Your task is to copy every line below that contains the word "conveyor".

Stored data
Start of Block
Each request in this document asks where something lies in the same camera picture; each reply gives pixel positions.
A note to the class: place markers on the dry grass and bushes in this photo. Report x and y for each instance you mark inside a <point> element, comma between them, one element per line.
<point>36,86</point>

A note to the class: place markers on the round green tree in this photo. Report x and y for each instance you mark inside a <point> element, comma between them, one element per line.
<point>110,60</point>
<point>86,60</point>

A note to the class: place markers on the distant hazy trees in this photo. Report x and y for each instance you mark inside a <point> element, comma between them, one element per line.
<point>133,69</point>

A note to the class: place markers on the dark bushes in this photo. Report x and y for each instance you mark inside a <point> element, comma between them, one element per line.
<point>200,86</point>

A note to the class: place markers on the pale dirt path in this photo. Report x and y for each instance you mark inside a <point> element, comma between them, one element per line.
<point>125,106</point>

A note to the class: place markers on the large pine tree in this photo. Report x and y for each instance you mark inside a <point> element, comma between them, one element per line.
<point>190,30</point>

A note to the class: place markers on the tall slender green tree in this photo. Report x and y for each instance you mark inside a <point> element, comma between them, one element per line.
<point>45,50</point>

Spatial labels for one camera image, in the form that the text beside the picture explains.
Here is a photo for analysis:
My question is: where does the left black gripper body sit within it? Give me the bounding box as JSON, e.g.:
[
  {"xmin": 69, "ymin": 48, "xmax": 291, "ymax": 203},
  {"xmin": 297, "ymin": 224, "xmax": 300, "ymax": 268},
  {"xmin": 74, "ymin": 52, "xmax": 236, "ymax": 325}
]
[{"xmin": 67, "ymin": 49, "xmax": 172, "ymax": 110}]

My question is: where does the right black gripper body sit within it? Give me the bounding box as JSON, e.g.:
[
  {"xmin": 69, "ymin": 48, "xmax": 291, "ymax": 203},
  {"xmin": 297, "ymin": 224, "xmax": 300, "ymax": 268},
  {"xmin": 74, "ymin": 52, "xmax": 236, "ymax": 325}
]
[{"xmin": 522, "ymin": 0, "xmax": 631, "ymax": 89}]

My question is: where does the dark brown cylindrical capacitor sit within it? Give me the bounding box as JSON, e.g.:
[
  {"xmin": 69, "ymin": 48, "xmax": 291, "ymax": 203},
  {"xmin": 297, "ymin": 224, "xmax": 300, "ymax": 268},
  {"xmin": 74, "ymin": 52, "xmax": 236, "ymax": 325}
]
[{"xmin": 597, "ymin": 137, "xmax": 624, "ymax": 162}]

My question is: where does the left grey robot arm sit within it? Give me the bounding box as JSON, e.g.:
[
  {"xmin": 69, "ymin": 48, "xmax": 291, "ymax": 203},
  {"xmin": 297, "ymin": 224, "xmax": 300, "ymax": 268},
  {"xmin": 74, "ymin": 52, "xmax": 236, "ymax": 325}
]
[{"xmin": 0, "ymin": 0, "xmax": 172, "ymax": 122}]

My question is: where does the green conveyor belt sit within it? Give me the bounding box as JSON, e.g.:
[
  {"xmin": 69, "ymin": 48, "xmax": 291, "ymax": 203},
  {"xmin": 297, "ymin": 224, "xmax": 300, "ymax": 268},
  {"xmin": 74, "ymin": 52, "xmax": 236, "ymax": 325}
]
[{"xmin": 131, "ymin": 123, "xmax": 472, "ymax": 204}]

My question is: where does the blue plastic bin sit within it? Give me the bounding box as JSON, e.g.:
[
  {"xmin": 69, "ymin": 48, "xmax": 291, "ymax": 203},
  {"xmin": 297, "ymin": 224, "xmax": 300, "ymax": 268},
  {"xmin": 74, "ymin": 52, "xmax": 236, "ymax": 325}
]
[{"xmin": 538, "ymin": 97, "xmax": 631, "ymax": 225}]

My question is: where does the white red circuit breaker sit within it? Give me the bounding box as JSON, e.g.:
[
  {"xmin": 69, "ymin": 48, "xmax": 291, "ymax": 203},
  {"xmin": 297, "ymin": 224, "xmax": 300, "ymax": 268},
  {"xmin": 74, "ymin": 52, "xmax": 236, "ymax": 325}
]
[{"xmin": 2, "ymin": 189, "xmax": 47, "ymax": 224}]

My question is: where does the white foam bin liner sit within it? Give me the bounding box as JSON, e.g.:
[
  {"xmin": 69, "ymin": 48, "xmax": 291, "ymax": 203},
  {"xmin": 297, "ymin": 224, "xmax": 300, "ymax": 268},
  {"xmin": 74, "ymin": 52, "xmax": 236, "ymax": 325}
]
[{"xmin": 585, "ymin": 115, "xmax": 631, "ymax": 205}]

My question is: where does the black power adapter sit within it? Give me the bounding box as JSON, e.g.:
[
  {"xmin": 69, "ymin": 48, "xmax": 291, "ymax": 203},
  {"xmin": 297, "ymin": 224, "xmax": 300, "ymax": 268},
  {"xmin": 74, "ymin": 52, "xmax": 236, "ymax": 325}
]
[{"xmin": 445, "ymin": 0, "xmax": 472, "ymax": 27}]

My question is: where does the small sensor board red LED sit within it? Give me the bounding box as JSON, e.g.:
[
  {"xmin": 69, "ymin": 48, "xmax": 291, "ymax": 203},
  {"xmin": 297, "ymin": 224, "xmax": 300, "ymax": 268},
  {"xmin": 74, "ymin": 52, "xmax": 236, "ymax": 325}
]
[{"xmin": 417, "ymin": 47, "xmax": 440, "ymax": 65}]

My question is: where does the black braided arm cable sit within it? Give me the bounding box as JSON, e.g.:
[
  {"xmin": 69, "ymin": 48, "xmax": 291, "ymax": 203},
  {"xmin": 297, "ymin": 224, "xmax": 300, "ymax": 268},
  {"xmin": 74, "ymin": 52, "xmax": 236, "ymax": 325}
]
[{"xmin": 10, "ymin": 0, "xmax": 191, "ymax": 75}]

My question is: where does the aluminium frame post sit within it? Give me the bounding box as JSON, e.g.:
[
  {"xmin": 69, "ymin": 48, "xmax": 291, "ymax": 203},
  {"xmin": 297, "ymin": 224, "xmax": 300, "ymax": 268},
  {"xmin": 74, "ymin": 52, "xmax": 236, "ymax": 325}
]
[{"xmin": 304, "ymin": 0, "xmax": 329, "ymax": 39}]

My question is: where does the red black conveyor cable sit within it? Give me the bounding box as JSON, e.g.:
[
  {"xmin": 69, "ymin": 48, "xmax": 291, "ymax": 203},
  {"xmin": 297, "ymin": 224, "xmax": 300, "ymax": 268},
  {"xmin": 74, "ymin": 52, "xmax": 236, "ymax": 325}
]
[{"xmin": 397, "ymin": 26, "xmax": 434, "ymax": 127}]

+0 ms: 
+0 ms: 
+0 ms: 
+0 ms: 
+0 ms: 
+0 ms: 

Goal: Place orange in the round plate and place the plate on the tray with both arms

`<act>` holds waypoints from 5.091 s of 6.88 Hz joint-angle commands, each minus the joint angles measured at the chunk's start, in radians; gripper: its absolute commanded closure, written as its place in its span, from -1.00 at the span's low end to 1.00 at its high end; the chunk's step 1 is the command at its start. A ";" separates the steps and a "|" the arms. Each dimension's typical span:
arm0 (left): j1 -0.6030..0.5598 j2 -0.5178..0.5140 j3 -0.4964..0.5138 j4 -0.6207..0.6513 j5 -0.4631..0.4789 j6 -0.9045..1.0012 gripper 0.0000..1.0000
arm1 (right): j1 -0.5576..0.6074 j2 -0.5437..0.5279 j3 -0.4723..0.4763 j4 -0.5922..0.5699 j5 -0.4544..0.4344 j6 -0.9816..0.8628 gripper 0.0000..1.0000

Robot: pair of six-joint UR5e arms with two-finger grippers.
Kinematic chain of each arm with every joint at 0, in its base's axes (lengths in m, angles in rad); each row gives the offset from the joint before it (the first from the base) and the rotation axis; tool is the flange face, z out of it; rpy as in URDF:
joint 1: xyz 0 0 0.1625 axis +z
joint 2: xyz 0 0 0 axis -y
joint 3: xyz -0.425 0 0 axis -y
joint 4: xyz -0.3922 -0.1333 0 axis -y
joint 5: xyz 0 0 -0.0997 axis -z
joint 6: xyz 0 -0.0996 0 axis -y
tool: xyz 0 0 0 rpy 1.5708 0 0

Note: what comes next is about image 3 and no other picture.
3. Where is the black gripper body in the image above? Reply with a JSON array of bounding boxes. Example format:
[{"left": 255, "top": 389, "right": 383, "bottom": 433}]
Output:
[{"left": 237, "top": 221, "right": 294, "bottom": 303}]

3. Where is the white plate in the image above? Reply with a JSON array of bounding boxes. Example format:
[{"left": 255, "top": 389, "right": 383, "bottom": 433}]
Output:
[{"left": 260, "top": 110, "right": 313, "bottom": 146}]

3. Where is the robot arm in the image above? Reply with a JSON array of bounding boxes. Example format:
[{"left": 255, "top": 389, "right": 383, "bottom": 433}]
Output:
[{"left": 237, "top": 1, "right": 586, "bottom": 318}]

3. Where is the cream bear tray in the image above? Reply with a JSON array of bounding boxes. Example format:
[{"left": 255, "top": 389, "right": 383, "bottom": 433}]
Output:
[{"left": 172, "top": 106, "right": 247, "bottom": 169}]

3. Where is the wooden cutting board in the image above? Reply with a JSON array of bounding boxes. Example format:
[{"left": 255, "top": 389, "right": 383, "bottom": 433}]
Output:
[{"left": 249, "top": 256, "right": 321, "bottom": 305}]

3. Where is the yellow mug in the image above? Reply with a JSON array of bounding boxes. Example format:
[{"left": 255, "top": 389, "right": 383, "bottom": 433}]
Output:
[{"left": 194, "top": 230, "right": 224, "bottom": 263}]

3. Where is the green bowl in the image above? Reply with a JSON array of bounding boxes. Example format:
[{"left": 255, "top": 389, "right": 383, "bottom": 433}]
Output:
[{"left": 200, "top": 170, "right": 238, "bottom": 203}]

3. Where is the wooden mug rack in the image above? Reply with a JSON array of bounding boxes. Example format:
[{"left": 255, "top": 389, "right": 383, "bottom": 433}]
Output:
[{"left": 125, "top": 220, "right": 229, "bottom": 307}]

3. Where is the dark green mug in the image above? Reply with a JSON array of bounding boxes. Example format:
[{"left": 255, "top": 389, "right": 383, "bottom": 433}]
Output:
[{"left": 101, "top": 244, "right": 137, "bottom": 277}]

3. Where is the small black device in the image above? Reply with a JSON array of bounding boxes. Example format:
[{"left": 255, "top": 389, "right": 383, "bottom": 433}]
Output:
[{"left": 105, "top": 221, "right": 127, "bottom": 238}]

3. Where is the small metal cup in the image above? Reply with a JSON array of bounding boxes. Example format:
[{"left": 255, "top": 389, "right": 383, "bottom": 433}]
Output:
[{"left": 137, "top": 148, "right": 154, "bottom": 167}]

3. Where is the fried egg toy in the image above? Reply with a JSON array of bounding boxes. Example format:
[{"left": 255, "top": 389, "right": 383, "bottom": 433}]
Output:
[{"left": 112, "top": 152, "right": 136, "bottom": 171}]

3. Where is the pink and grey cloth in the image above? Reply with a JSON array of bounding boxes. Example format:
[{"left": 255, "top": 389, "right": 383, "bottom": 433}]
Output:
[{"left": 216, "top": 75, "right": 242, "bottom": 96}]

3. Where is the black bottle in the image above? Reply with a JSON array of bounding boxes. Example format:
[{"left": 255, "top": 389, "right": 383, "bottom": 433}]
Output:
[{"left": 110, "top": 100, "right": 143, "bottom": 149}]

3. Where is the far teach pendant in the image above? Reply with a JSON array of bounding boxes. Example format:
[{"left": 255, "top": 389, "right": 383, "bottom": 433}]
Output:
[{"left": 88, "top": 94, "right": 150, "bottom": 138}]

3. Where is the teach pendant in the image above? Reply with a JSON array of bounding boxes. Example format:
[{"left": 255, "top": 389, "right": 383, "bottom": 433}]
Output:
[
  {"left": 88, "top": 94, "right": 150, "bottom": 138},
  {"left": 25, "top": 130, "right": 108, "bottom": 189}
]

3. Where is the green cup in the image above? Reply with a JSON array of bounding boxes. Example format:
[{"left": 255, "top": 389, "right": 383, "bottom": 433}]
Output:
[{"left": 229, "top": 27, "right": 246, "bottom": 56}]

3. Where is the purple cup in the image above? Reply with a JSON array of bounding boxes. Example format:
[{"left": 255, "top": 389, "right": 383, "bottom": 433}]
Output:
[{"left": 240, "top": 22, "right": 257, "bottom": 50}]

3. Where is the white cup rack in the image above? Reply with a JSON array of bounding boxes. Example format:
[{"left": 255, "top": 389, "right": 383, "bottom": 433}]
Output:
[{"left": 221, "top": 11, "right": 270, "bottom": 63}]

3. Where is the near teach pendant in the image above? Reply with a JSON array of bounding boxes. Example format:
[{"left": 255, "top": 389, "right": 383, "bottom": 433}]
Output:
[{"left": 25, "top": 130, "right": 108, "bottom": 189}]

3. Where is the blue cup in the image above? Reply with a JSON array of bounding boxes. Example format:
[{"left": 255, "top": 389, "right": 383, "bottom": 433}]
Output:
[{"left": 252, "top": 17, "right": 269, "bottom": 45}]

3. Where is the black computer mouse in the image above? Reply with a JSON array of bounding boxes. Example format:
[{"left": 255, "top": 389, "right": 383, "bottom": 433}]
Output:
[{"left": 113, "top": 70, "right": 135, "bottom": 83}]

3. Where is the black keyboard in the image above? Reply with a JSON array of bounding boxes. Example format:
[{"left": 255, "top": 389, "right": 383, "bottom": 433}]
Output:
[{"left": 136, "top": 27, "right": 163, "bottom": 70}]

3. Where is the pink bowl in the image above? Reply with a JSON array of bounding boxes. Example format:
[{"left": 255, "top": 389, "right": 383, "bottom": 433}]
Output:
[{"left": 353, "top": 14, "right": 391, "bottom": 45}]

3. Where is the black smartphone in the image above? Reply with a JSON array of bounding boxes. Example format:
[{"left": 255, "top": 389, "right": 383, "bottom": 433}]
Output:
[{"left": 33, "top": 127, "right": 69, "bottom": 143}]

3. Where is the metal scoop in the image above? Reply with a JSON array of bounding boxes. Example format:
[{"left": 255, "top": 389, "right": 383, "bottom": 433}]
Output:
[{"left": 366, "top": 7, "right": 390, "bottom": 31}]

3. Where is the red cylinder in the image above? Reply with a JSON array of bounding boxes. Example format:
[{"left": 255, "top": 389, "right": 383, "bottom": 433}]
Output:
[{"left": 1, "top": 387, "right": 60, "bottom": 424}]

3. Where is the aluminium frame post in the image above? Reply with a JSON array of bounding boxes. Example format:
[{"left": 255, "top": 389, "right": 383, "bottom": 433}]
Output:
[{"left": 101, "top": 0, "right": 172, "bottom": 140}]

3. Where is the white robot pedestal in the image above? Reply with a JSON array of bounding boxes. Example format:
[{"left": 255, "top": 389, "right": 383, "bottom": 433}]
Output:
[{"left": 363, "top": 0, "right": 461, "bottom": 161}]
End of Block
## Problem solution
My question is: where does the green conveyor belt sit within it? Give me the bounding box as JSON, e.g.:
My question is: where does the red black conveyor cable sit within it? Give me the bounding box as JSON, e.g.:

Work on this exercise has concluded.